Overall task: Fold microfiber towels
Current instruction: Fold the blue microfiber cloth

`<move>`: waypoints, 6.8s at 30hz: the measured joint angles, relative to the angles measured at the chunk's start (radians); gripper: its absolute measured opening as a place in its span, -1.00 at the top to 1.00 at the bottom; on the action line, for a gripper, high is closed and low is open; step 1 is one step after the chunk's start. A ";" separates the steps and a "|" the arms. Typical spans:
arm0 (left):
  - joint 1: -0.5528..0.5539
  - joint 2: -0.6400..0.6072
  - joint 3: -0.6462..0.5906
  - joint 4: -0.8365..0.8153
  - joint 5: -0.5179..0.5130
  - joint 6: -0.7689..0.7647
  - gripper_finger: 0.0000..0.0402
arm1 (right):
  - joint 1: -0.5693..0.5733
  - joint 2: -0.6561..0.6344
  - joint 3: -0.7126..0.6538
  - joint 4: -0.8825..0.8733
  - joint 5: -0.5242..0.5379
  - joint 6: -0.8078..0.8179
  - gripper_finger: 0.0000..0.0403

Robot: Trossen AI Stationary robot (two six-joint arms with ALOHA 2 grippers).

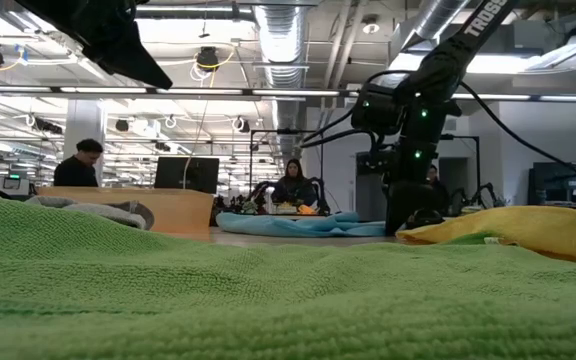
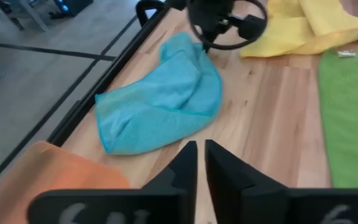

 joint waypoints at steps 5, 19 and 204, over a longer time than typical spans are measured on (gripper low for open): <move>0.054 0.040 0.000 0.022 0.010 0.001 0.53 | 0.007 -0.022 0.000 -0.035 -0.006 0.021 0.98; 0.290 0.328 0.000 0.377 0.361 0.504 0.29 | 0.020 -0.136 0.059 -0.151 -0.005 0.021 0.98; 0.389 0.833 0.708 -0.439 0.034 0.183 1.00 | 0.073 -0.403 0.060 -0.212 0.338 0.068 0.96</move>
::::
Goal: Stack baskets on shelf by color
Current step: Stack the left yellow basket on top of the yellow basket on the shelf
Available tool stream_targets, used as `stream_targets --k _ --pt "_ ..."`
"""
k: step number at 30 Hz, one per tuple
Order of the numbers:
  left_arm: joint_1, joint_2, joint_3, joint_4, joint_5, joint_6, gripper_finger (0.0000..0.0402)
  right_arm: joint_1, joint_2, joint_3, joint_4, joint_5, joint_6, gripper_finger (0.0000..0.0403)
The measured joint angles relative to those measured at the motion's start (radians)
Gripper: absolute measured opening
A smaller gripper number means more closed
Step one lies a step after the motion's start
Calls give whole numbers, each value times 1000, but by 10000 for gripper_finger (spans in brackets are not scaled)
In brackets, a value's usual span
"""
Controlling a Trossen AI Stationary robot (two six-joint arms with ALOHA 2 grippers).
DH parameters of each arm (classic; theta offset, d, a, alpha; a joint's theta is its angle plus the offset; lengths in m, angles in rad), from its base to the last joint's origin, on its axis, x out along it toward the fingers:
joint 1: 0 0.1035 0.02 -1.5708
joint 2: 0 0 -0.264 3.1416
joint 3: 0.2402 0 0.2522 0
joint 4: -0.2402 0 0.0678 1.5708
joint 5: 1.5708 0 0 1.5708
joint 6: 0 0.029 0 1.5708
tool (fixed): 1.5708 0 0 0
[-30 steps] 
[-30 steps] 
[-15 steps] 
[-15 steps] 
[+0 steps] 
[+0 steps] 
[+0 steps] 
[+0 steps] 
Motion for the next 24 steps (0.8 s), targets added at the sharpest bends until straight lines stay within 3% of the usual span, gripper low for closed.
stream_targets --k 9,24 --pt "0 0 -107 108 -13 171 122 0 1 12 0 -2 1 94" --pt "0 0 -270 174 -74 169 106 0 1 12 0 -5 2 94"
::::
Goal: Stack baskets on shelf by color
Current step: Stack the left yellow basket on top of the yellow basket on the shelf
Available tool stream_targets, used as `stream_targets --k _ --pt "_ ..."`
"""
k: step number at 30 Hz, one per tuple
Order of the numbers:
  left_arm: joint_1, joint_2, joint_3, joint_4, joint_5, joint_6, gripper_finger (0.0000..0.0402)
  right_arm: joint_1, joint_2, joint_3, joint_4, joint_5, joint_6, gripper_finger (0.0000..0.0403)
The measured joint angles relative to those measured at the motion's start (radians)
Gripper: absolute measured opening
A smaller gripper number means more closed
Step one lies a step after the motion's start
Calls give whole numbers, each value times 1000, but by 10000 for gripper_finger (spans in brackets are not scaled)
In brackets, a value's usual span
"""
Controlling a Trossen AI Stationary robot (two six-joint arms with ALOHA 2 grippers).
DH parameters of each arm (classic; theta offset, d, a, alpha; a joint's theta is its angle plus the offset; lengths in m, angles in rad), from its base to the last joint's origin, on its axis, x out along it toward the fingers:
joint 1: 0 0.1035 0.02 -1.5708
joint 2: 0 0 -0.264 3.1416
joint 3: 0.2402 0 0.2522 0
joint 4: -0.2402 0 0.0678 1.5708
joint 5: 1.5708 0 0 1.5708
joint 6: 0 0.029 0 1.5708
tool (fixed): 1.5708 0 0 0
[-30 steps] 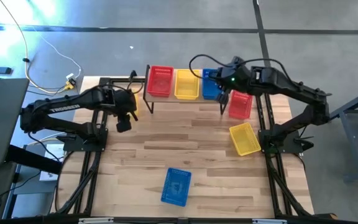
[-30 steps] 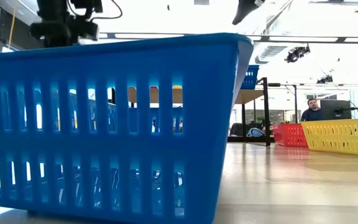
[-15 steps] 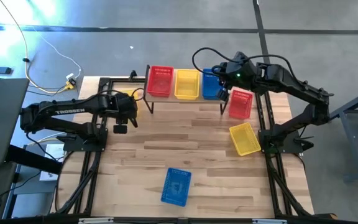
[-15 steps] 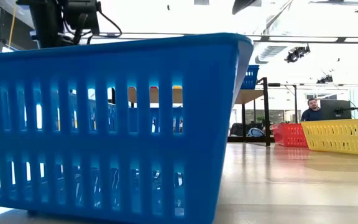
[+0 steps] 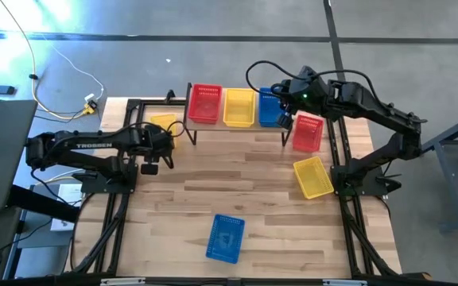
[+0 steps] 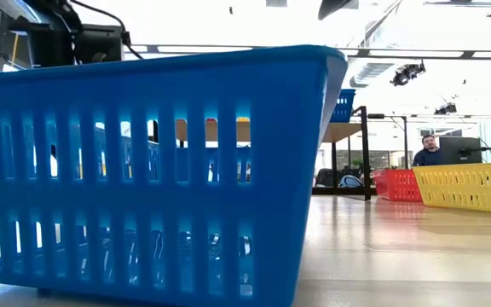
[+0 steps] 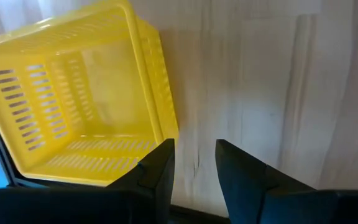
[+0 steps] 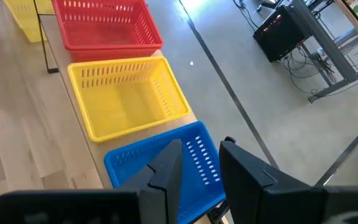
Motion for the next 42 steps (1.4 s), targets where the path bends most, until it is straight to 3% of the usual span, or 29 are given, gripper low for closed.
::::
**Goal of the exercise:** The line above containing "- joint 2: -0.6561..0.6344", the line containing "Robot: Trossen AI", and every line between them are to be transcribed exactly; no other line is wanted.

**Solution to this problem:**
  - joint 2: -0.6561..0.6344
  - joint 3: -0.7126..0.6538
  - joint 4: -0.8825..0.8733
  - joint 5: -0.5242..0.5379
  - joint 6: -0.8078..0.8179
  - gripper_finger: 0.0000..0.0403

Robot: Trossen AI Stationary robot (two six-joint arms with ALOHA 2 grippers).

There is nothing more to this exercise.